Le refus de l’organisme de financement d’accorder un crédit ne peut être pris en compte que sur la base d’une demande de prêt correspondant aux caractéristiques du financement de l’opération stipulées dans l’acte de vente et ce y compris le taux.

Par un arrêt du 20 novembre 2013, la Cour de cassation a jugé que le bénéficiaire de la promesse commet une faute en demandant un prêt à un taux ne correspondant pas aux caractéristiques de la promesse.

Dans cette espèce, le candidat acquéreur avait demandé une simulation de prêt sur la base d’un taux de 4,20 % au lieu de 4,75 % stipulé à l’avant-contrat de vente.

Le vendeur l’a assigné alors en justice pour faire juger qu’il n’avait pas respecté ses obligations contractuelles et pour que la condition suspensive soit considérée comme réalisée.

La Cour d’appel de Versailles l’a débouté en jugeant que le seul fait de demander un taux légèrement inférieur au taux prévu par la promesse ne constituait pas une faute justifiant la mise en jeu de la clause pénale.

La Cour de cassation n’admet pas cette argumentation.

Elle s’en tient à la lettre de l’article 1178 du Code civil selon lequel la condition est réputée accomplie lorsque c’est le débiteur (l’acquéreur candidat à l’emprunt) qui en a empêché l’accomplissement.

Dès lors que l’acheteur a sollicité de sa banque un prêt à un taux ne correspondant pas exactement à celui prévu à la promesse et qu’il se contente de produire une lettre d’un autre établissement de crédit indiquant que son dossier a été refusé, le refus de prêt n’était pas indépendant de la volonté de l’acquéreur.

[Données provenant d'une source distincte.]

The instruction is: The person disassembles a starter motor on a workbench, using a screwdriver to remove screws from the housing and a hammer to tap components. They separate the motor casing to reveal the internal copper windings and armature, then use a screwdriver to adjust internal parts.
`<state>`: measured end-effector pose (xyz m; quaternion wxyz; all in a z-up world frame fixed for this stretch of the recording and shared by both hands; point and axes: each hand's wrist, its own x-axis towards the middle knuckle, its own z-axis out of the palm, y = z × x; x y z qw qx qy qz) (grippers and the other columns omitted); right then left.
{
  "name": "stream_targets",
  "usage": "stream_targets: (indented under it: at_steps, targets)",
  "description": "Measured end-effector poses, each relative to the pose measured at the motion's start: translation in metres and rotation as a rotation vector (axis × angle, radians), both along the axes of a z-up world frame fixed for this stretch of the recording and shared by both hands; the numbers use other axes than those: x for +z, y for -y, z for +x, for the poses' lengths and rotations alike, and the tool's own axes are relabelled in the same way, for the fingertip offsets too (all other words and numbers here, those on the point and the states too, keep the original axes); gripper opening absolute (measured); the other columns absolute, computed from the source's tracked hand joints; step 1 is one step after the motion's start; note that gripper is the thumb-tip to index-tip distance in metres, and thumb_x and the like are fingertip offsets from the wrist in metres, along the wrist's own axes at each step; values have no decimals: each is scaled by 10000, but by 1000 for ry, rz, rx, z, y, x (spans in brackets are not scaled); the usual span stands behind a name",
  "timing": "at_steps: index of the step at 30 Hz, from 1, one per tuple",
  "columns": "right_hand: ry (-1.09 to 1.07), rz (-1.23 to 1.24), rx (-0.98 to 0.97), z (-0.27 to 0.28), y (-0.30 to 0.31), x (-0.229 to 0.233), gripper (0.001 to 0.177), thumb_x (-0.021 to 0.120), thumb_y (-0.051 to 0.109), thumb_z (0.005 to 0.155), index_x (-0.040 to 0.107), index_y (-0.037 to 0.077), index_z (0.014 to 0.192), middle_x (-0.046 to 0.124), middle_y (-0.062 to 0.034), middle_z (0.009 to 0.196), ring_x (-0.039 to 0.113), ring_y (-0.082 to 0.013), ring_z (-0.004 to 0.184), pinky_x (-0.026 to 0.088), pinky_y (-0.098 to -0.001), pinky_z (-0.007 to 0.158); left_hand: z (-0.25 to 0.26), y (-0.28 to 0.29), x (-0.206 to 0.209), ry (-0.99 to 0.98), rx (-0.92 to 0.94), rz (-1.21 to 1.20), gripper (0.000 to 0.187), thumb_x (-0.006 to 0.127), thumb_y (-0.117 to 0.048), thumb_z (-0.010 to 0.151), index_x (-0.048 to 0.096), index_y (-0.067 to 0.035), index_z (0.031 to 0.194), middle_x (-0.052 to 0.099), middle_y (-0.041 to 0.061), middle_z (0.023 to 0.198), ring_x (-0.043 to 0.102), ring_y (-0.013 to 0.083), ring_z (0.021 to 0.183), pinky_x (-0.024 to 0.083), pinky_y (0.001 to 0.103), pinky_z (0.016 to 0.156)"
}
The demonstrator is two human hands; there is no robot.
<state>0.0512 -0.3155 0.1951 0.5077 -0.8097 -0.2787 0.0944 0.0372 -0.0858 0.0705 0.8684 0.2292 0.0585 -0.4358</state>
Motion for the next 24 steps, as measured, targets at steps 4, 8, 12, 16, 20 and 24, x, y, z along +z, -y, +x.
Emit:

Les juges du second degré auraient donc dû en tirer les conséquences légales et faire application de l’article 1178.

Il s’agit d’une jurisprudence constante : une demande de prêt à un taux inférieur à celui indiqué dans l’avant contrat et que la banque ne peut accepter est fautive (Cass. 1ère civ. 16 juillet 1992, n°90-20.332).